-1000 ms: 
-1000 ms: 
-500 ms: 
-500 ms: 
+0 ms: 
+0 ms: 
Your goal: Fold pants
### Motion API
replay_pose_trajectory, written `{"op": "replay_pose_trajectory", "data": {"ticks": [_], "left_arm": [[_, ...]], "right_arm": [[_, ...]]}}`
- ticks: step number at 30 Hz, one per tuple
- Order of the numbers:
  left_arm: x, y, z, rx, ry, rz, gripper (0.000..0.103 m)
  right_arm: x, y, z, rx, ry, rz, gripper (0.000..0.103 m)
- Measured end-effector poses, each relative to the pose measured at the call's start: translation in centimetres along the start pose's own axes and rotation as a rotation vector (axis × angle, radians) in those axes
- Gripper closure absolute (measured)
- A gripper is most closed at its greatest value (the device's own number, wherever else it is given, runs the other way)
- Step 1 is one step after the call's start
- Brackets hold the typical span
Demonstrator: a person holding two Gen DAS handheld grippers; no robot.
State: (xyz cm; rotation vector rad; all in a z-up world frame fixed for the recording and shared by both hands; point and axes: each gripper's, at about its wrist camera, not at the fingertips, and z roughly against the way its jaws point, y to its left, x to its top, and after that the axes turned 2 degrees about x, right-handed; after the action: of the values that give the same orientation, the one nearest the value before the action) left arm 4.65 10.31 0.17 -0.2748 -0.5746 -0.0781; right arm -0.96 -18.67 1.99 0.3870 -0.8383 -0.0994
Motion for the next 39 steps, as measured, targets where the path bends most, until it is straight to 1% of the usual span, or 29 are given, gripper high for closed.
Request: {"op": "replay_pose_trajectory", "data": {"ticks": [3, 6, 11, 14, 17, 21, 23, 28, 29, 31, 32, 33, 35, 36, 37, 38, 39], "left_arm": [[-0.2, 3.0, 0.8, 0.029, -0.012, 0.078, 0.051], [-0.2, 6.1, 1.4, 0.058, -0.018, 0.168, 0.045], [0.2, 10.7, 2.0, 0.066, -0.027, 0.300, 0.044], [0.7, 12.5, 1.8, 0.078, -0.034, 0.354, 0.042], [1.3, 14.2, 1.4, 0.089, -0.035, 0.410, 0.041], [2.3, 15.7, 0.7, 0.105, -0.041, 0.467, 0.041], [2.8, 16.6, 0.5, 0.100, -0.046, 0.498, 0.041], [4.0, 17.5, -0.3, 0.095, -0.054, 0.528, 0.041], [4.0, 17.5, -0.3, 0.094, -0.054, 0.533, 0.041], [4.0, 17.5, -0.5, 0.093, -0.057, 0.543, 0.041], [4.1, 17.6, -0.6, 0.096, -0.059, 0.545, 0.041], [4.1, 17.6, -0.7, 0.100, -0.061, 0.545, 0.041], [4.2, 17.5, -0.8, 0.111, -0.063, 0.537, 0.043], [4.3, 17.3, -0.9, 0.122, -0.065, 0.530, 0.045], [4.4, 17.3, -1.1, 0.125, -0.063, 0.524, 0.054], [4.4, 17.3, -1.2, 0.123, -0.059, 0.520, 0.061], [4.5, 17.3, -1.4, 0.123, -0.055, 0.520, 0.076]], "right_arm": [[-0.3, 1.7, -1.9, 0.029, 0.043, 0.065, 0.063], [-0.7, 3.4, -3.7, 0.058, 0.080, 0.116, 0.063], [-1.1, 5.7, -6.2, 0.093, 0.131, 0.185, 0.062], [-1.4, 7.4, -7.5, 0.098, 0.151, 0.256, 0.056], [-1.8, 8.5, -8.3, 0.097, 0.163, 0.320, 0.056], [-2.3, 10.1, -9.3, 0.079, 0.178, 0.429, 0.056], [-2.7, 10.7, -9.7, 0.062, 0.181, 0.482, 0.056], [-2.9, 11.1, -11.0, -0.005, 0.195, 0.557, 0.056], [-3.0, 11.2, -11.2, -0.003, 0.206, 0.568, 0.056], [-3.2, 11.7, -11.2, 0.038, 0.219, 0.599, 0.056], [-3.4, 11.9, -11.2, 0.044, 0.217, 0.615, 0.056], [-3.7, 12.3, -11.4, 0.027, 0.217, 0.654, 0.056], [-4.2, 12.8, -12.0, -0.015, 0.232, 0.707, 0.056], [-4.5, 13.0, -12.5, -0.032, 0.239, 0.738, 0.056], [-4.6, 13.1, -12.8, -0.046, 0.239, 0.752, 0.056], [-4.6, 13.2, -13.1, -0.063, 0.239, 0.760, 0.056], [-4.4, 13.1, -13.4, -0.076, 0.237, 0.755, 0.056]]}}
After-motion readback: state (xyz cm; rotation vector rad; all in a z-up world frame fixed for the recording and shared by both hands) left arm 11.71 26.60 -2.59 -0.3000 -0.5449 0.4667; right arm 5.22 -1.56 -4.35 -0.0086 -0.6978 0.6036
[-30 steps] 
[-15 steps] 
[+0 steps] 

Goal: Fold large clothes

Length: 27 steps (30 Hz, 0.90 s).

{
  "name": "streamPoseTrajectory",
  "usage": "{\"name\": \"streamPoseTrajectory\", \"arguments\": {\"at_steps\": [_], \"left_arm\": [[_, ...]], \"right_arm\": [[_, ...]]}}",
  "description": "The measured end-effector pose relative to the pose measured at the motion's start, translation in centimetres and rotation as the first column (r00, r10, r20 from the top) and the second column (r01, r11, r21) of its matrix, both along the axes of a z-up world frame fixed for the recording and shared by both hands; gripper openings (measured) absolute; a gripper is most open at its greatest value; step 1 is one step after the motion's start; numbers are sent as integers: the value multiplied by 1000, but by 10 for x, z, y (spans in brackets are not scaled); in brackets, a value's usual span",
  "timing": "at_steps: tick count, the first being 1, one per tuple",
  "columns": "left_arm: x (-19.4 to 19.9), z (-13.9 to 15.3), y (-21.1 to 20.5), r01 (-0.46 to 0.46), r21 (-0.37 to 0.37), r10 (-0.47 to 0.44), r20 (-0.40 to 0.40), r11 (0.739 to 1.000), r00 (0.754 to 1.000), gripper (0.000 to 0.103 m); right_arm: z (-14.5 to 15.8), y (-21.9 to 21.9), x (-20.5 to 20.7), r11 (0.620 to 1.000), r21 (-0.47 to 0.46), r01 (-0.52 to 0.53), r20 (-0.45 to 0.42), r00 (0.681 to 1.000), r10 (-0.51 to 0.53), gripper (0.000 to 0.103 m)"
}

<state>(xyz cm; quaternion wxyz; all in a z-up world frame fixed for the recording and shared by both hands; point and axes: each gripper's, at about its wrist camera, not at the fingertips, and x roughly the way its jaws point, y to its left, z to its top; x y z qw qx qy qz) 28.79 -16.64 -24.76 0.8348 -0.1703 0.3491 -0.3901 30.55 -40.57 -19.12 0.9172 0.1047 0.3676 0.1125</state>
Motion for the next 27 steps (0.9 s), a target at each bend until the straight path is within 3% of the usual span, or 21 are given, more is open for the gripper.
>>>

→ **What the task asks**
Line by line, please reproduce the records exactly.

→ **Output for this exercise**
-1000 ms: 
-1000 ms: 
-500 ms: 
-500 ms: 
+0 ms: 
+0 ms: 
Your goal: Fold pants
### Motion API
replay_pose_trajectory, written `{"op": "replay_pose_trajectory", "data": {"ticks": [_], "left_arm": [[_, ...]], "right_arm": [[_, ...]]}}`
- ticks: step number at 30 Hz, one per tuple
- Order of the numbers:
  left_arm: x, y, z, rx, ry, rz, gripper (0.000..0.103 m)
  right_arm: x, y, z, rx, ry, rz, gripper (0.000..0.103 m)
- Measured end-effector poses, each relative to the pose measured at the call's start: translation in centimetres along the start pose's own axes and rotation as a rotation vector (axis × angle, radians) in those axes
- Gripper closure absolute (measured)
- A gripper is most closed at its greatest value (the device's own number, wherever else it is given, runs the other way)
- Step 1 is one step after the call's start
- Brackets hold the typical span
Demonstrator: a person holding two Gen DAS handheld grippers; no robot.
State: (xyz cm; rotation vector rad; all in a z-up world frame fixed for the recording and shared by both hands; point and axes: each gripper's, at about its wrist camera, not at the fingertips, and z roughly against the way its jaws point, y to its left, x to its top, and after that the axes turned 2 degrees about x, right-handed; after the action: of the values that give the same orientation, the one nearest the value before the action) left arm 4.65 10.31 0.17 -0.2748 -0.5746 -0.0781; right arm -0.96 -18.67 1.99 0.3870 -0.8383 -0.0994
Motion for the next 39 steps, as measured, targets where the path bends most, until it is straight to 1% of the usual span, or 29 are given, gripper high for closed.
Request: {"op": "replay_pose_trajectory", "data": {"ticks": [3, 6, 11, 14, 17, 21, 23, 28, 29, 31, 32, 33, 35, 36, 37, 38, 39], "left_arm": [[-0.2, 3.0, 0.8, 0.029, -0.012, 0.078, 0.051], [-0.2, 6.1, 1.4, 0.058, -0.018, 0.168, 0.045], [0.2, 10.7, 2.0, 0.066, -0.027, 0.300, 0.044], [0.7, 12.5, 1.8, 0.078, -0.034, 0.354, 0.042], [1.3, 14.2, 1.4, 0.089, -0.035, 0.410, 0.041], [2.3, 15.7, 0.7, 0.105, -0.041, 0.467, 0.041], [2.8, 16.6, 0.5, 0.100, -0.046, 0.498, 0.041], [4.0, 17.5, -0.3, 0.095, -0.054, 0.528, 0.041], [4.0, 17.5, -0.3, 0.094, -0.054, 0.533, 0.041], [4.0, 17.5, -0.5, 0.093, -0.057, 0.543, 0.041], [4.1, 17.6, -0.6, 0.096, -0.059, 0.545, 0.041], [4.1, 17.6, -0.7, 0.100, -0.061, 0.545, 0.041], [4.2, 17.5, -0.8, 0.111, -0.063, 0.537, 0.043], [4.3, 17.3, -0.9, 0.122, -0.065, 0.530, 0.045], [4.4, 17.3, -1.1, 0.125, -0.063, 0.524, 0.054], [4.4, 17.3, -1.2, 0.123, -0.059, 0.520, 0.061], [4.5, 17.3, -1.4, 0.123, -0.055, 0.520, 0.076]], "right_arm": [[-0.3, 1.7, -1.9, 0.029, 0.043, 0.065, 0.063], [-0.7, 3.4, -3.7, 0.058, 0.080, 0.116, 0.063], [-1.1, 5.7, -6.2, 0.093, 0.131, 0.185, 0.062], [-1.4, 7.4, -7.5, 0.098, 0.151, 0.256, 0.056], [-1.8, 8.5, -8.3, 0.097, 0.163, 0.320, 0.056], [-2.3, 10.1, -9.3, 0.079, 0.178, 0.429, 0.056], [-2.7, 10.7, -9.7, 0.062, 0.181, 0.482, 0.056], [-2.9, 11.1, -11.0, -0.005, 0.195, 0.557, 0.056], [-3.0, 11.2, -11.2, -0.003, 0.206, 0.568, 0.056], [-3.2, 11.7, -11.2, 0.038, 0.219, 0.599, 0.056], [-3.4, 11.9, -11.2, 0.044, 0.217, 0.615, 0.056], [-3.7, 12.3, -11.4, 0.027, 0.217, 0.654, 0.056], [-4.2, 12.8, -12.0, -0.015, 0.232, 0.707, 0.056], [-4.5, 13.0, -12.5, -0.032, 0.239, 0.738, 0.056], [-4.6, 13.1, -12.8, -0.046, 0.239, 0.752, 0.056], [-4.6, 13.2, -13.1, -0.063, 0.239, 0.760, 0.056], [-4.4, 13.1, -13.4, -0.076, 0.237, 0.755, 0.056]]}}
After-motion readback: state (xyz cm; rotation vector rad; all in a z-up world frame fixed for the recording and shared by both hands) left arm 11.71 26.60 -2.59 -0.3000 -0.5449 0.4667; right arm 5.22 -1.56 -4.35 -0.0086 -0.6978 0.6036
[-30 steps] 
[-15 steps] 
[+0 steps] 

Goal: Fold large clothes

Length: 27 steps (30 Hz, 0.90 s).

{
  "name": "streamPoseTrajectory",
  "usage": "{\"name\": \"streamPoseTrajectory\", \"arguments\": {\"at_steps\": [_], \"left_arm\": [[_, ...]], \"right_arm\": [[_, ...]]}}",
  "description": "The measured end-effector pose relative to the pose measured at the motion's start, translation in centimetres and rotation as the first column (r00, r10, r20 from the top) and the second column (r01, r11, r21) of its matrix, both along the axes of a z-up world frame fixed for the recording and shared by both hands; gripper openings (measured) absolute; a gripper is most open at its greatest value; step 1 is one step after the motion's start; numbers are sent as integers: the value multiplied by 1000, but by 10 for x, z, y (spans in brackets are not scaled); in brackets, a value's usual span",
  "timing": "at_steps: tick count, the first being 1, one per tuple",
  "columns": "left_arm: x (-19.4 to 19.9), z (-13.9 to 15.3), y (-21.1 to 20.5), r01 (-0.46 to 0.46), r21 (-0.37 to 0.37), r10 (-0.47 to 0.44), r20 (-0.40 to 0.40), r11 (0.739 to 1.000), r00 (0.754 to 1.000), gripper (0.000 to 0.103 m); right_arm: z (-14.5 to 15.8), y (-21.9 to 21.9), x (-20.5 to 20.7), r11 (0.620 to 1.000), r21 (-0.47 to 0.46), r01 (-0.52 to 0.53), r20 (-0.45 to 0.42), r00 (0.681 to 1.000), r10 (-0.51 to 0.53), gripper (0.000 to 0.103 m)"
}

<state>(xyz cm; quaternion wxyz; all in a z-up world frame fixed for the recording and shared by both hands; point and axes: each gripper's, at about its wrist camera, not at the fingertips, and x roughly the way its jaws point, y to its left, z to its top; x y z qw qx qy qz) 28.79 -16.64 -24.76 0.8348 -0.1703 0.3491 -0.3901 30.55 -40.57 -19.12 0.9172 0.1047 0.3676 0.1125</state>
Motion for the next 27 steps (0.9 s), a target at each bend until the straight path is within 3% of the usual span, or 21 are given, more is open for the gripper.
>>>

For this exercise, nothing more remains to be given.